*Problem to solve*. Going down the data below, set down exactly the line with "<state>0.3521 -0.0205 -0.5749" and each line after it through the line with "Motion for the"; no other lines.

*Raw data*.
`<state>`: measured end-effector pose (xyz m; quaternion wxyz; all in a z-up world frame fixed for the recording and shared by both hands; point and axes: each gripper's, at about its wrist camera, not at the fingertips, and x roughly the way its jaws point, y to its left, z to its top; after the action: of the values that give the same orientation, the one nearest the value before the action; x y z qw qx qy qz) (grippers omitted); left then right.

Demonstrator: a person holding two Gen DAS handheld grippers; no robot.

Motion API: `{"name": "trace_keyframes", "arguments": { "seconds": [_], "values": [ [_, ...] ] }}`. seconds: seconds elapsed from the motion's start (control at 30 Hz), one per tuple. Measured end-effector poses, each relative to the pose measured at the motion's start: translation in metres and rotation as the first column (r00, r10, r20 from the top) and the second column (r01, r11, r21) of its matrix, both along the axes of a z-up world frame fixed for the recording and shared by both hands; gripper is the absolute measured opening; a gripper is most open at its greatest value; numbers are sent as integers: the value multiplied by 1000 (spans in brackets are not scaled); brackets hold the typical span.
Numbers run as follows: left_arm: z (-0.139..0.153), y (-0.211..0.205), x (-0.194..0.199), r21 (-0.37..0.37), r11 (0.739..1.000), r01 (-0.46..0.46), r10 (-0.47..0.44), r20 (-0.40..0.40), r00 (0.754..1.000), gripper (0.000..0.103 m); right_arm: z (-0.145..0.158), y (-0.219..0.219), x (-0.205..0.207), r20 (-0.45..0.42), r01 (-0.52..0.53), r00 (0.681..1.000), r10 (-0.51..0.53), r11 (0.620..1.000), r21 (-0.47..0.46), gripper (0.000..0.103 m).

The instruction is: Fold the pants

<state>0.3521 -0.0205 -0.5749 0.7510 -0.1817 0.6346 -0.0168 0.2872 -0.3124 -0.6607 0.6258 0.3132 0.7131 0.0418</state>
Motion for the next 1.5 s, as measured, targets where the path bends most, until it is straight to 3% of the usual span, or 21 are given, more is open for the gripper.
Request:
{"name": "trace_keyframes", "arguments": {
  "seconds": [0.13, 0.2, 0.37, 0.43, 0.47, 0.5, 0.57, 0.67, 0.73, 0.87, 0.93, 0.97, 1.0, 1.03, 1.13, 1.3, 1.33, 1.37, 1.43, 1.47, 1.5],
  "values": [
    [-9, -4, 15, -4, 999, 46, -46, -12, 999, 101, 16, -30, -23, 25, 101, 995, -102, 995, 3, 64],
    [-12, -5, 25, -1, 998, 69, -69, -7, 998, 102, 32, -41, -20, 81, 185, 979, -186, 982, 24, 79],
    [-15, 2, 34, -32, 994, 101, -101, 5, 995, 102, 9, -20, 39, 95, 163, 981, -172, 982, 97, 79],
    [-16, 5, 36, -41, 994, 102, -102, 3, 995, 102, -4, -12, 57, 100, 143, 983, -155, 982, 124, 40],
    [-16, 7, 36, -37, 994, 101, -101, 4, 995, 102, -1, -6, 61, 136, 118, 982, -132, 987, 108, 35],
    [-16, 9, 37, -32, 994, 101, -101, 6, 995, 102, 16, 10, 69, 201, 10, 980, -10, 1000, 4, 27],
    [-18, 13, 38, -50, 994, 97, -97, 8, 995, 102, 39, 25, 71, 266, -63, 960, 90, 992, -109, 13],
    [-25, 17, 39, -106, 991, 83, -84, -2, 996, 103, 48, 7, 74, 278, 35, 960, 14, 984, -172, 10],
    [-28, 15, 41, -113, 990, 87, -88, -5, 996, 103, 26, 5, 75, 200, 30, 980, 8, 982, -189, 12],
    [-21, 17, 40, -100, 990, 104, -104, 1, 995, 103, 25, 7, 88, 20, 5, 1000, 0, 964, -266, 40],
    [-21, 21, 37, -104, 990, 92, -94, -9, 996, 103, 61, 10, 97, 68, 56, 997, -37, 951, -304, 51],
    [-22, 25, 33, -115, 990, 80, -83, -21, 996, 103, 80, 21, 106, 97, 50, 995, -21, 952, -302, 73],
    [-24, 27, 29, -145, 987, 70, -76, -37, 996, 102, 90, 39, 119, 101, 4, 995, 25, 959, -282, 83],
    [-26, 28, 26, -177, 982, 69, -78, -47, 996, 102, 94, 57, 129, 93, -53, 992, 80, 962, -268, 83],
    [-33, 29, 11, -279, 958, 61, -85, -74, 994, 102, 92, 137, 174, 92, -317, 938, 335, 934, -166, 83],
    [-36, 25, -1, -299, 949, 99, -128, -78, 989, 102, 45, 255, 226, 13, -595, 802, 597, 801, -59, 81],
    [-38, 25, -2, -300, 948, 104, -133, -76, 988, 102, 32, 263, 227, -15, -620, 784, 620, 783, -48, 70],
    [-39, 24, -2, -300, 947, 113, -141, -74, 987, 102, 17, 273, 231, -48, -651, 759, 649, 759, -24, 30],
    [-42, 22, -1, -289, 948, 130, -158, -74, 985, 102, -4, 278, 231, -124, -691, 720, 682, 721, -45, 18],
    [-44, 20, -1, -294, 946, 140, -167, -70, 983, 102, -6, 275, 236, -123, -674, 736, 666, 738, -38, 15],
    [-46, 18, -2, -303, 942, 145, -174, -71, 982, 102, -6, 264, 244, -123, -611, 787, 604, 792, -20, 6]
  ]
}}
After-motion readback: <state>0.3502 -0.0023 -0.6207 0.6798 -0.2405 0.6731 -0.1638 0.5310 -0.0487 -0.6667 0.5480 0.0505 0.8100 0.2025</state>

*Exercise answer*.
<state>0.3521 -0.0205 -0.5749 0.7510 -0.1817 0.6346 -0.0168 0.2872 -0.3124 -0.6607 0.6258 0.3132 0.7131 0.0418</state>
Motion for the next 1.5 s, as measured, targets where the path bends most, until it is straight to 3% of the usual span, or 21 are given, more is open for the gripper.

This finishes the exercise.